Audi set to mount F1 challenge with Sauber

Watch out, Red Bull. The Germans (and Swiss) are coming

By Cam Tait / Wednesday, 26 October 2022 / Loading comments

One of Formula 1’s worst-kept secrets is now out in the open: Audi will be teaming up with Sauber for its foray into the pinnacle of motorsport in 2026. The German carmaker says it plans to “acquire a stake” in the Swiss F1 squad and that it’ll morph the team into its factory outfit, bringing an end to Sauber’s privateer years.

Audi has already confirmed that it’ll be building its own Formula 1 engine at its newly-launched facility in Neuburg an der Donau, on the outskirts of Ingolstadt. It even had a little dig at Mercedes, which builds its F1 power plant in Brixworth, claiming it would be the first F1 engine built in Germany for over a decade. The car, however, will be designed and assembled at Sauber’s futuristic facility in Hinwil, Switzerland. We don’t know how much influence Audi will have over the operational side of things, but it did say Sauber would be left in charge of running the F1 team.

Despite trailing at the back of the grid for the past decade or so, albeit with a slight improvement in 2022, Audi clearly has a lot of confidence in Sauber’s capability. The Swiss squad has managed to stick around in F1 for 30 years and scored its one and only win when it was last under a manufacturer’s umbrella with BMW. “Hang on, isn’t Sauber running as Alfa Romeo this year?” Er, yes. But that sponsorship deal comes with a fair bit of cash and Ferrari engines, though is a far cry from the kind of financial and technical support it received under BMW and will do with Audi.
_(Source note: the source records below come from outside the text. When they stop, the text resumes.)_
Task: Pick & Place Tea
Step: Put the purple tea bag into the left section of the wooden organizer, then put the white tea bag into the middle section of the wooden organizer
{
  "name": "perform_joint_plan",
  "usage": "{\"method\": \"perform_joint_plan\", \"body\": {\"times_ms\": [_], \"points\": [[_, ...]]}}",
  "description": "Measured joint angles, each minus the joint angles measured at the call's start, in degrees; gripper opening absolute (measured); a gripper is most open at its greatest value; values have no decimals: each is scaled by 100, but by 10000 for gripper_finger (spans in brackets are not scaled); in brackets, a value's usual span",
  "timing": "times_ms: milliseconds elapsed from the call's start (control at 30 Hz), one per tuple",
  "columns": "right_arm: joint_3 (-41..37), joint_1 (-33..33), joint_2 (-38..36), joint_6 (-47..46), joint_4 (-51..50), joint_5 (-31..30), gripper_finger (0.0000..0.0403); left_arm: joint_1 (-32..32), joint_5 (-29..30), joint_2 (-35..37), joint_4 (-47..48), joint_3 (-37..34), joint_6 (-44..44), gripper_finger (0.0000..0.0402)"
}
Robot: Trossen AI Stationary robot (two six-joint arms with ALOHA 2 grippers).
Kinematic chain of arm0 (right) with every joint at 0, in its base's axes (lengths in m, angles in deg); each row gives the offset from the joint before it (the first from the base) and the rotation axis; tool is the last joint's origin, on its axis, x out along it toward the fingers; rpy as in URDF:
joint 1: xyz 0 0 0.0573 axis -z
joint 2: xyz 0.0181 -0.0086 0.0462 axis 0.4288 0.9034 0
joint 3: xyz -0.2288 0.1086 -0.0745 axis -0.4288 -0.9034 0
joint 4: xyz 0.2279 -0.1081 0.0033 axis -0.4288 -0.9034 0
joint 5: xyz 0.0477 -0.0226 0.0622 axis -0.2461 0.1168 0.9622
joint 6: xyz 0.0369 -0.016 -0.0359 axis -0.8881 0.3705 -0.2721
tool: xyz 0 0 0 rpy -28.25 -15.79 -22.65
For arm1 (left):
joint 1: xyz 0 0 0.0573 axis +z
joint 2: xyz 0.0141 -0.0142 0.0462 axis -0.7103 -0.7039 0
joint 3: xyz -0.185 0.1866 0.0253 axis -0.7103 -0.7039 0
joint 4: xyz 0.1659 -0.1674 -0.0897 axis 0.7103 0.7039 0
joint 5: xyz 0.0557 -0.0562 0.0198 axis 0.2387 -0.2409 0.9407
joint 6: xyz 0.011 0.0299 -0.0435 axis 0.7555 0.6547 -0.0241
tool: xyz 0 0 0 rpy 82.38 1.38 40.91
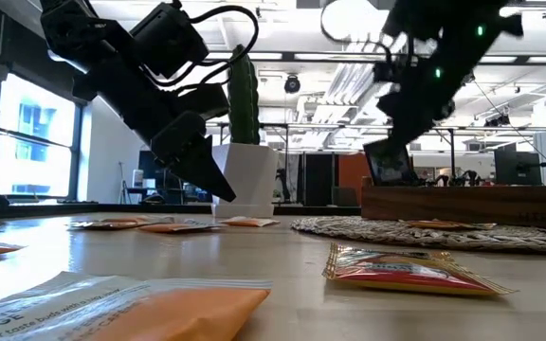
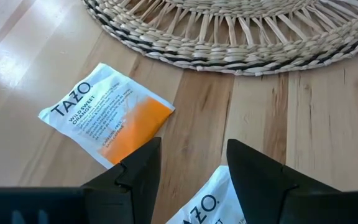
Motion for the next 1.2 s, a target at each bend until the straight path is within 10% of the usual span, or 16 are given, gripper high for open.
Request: {"method": "perform_joint_plan", "body": {"times_ms": [833, 1200], "points": [[-838, 783, 0, 1406, 1636, 305, 91, 0, 11, -1, -105, 0, -1, 182], [494, 513, 0, 2216, 1132, 500, 114, 0, 9, -1, -107, 0, -1, 182]]}}
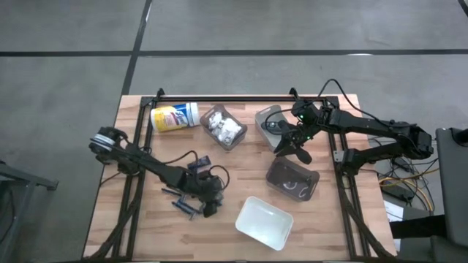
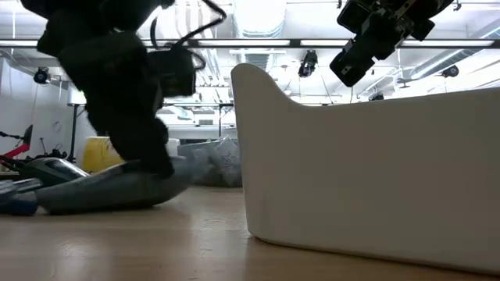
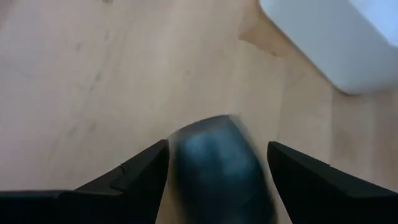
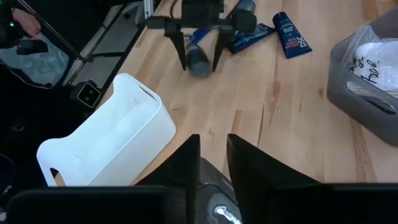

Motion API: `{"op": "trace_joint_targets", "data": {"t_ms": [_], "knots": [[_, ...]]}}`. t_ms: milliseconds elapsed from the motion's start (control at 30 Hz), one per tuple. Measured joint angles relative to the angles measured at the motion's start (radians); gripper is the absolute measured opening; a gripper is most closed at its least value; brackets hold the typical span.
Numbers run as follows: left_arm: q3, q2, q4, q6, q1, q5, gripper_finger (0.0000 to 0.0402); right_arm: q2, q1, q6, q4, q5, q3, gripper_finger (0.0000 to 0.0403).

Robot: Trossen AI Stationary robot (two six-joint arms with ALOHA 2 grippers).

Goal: Pick & Place Travel size toiletries
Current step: Put the gray deodorant into the gray bin

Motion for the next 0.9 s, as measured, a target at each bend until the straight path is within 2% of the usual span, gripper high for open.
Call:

Entering F1 is no mean feat, even if you’re a gigantic carmaker with cash to burn. Not only does Audi now have to manage a cost cap, prohibiting teams (nine of them at least) from spending more than $140m during the 2026 season, but it’ll also have to build a completely new engine from scratch. New regulations set to come in for ‘26 will keep the 1.6-litre V6 used today, only with a bigger battery and the removal of the MGU-H. These engines must run on synthetic fuels, too, which are said to be considerably more environmentally friendly than conventional dino juice. It’ll theoretically even out the playing field, but there’s no denying Audi has its work cut out.

Nevertheless the big question is: who’s going to be driving for them? Like the Mercedes revival in 2010, Audi allegedly wants an all-German driver line-up to kick the project off. Can Mick Schumacher hold on to a seat long enough to become a contender for 2026? Or, perhaps, an Alonso-style F1 return for Vettel? Who knows, but we’ll leave that up to you to battle it out in the comments.

Audi’s Oliver Hoffman, who’s handling the F1 project at the board level, said: “We already know the Sauber Group with its state-of-the-art facility and experienced team from previous collaborations and are convinced that together we will form a strong team.” Previous collaborations, you say? The German giant used Sauber’s wind tunnel to develop its Le Mans prototypes, taking 13 outright victories at the legendary 24-hour race. The two companies have a history, then, and if its Le Mans successes are anything to go by, we could see another German manufacturer dominating in F1 once again. Joy.